Entries taken from a collection:
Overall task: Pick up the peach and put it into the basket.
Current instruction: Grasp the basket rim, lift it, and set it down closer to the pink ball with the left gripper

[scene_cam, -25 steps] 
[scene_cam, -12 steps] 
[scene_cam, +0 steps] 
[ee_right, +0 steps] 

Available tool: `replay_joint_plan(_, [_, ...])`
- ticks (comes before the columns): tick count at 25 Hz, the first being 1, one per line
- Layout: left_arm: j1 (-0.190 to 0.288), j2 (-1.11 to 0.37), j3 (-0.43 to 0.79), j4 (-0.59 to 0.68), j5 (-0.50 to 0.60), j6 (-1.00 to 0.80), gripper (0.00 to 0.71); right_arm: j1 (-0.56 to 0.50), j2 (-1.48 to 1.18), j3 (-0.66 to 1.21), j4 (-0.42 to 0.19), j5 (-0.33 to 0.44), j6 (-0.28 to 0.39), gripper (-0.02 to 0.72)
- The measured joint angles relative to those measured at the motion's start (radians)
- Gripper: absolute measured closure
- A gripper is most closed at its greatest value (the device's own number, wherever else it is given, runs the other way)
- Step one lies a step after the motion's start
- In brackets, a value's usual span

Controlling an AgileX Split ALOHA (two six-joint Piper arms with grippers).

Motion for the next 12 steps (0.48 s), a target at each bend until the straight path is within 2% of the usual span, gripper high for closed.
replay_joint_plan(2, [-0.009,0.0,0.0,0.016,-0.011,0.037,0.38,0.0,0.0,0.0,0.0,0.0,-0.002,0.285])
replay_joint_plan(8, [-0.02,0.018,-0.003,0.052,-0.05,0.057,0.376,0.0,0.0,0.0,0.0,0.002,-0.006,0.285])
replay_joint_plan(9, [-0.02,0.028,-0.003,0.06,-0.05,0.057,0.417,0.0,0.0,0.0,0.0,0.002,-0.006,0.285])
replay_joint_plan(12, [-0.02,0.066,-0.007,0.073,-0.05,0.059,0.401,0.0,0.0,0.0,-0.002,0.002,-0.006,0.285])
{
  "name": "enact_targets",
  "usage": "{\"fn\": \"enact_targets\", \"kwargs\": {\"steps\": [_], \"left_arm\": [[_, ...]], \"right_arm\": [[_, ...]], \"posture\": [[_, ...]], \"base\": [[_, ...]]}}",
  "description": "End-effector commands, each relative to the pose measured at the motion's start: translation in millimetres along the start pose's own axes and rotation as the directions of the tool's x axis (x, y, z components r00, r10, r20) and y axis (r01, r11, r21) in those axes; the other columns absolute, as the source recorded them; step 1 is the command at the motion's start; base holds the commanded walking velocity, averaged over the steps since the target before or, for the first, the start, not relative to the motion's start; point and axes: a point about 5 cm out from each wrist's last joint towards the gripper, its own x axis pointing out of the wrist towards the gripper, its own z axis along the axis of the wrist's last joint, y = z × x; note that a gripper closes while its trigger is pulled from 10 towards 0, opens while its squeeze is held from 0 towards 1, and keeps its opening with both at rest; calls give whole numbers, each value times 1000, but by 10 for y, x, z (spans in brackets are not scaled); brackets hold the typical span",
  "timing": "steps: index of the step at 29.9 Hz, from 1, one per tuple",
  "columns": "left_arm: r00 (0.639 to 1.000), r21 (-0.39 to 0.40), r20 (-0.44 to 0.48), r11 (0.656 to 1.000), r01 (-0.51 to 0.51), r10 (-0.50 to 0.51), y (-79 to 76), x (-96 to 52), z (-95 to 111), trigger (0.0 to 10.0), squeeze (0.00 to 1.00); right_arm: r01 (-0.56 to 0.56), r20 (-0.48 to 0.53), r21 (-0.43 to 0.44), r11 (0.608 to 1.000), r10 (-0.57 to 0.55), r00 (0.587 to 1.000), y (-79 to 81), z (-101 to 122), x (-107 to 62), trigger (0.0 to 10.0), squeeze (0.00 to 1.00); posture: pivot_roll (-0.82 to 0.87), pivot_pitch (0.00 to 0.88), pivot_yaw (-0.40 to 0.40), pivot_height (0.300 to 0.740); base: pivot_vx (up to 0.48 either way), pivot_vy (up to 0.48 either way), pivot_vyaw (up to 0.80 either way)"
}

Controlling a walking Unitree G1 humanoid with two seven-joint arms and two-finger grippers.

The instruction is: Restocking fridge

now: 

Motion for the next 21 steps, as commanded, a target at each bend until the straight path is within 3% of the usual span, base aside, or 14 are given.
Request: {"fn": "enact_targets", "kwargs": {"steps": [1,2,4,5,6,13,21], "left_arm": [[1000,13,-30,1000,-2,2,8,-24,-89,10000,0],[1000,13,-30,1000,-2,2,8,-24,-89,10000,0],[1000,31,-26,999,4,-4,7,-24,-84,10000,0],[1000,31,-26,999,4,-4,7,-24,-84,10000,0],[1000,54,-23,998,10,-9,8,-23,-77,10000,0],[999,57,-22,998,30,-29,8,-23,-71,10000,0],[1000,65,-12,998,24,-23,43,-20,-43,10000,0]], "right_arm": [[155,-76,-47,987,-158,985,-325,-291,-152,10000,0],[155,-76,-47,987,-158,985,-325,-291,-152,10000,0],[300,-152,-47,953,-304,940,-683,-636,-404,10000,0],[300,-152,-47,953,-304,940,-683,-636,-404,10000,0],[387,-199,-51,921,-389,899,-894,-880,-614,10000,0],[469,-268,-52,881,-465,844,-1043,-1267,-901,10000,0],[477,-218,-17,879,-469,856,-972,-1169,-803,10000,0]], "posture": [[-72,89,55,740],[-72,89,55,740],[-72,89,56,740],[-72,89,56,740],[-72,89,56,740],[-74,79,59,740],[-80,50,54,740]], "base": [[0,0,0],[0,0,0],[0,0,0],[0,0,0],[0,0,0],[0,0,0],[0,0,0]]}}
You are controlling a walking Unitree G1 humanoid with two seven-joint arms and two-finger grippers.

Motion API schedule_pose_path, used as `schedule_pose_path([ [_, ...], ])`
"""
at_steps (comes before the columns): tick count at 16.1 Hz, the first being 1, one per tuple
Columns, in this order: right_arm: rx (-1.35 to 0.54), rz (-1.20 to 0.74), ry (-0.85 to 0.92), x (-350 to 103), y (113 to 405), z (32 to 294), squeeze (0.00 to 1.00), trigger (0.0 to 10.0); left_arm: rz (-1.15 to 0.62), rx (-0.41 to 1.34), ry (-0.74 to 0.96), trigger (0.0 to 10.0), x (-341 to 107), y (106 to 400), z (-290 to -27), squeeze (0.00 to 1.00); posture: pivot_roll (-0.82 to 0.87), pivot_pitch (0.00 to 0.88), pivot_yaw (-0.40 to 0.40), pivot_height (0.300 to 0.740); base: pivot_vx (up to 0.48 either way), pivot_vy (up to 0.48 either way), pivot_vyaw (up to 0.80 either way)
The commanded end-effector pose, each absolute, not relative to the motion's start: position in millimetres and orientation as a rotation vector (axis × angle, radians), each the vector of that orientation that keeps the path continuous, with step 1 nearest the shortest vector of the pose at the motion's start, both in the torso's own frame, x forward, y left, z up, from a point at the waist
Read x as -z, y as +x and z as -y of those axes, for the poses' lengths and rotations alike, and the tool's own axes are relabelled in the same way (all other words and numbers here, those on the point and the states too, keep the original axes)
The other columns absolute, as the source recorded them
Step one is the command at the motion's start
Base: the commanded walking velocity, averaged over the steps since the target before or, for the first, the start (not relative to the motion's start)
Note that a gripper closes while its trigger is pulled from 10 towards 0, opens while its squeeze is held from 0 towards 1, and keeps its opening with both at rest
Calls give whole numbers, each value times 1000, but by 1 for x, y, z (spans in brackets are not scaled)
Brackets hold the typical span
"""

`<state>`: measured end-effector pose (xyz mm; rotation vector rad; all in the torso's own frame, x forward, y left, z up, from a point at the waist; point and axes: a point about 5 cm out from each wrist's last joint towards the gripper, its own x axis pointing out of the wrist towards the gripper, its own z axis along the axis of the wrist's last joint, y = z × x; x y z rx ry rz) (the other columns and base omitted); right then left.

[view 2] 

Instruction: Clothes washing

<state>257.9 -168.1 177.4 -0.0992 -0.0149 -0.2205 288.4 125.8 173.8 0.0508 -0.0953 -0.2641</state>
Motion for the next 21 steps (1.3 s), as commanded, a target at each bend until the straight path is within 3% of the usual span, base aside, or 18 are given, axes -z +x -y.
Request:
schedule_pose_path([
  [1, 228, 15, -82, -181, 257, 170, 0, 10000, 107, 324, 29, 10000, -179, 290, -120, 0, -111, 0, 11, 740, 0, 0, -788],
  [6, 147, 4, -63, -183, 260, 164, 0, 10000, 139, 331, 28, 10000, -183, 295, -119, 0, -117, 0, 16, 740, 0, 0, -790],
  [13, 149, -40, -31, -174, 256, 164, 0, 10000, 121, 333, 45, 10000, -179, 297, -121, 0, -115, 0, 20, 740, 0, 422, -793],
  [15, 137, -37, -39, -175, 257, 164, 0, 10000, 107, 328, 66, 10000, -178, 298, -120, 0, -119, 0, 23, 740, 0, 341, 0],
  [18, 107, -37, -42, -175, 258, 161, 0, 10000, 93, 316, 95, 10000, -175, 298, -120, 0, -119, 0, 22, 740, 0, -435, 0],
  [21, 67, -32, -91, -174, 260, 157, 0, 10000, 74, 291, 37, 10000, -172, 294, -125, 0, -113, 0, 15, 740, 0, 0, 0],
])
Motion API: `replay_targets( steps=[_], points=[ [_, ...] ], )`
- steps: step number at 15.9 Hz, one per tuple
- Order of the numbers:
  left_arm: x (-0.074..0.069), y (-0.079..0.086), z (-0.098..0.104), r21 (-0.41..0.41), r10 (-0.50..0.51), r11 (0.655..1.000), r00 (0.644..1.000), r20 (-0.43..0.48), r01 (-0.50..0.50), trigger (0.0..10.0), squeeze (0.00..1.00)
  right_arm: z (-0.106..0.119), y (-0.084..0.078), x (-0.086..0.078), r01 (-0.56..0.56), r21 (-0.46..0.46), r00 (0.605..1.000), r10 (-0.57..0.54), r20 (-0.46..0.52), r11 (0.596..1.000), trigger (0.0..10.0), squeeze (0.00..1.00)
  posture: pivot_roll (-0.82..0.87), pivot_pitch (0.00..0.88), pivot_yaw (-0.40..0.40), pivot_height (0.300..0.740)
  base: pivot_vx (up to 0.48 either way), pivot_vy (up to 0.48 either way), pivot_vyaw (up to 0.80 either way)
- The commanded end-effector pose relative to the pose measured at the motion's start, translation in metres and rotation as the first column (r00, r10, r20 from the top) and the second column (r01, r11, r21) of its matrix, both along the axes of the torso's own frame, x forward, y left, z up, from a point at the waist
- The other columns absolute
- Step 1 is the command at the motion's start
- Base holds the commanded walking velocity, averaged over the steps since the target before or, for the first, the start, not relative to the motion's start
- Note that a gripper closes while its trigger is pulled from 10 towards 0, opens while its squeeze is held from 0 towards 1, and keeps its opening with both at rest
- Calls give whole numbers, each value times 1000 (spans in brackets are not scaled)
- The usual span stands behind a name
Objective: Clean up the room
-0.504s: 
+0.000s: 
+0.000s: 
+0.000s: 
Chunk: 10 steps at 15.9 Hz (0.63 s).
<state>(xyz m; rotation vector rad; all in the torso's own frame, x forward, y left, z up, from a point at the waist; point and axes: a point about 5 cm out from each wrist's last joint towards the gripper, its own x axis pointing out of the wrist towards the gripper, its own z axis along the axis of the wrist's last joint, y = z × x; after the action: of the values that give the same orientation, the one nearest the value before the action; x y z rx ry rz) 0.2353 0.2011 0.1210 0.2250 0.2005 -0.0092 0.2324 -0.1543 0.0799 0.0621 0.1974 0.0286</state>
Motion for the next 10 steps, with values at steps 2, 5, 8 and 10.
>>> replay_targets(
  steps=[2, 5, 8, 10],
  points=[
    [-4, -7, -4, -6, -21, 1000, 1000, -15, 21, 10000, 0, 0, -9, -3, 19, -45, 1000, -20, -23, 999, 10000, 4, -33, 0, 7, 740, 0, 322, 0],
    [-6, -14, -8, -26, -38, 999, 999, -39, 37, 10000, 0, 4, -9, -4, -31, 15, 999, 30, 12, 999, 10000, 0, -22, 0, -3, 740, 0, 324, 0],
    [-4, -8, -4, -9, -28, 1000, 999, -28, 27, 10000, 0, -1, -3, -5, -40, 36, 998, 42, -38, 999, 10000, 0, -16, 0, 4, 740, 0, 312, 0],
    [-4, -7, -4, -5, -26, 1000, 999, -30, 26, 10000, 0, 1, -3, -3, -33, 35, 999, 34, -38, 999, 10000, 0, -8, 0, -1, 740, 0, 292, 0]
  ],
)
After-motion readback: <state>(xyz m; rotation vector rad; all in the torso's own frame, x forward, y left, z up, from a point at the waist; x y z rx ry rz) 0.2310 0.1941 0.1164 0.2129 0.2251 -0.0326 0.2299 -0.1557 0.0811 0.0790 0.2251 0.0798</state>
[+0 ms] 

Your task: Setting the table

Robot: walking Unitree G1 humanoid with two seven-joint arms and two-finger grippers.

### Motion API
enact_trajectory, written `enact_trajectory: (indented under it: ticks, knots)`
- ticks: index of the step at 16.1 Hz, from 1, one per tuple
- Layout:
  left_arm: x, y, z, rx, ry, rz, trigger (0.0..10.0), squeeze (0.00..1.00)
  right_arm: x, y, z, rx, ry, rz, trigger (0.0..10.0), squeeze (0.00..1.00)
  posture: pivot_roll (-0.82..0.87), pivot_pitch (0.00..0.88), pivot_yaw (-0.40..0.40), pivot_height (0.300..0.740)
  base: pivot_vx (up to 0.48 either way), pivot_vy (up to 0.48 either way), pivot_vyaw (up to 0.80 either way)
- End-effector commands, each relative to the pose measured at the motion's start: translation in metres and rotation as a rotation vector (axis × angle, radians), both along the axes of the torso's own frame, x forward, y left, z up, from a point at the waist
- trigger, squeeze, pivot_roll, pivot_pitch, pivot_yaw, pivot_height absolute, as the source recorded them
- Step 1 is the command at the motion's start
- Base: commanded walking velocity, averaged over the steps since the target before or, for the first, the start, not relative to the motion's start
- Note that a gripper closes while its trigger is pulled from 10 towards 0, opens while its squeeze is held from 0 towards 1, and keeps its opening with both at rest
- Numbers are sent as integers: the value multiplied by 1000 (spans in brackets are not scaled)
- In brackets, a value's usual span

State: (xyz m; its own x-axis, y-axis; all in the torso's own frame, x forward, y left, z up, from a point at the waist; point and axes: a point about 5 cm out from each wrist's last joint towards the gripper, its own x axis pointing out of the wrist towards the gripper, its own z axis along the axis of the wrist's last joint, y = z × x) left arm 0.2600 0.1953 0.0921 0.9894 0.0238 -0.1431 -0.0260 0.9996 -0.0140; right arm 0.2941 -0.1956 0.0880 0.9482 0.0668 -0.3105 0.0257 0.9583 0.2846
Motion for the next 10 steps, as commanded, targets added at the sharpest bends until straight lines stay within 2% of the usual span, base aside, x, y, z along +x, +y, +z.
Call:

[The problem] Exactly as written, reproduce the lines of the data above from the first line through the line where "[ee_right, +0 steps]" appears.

[Result]
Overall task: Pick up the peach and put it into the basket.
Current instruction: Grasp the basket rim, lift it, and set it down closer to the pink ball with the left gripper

[scene_cam, -25 steps] 
[scene_cam, -12 steps] 
[scene_cam, +0 steps] 
[ee_right, +0 steps] 

This answer is now complete.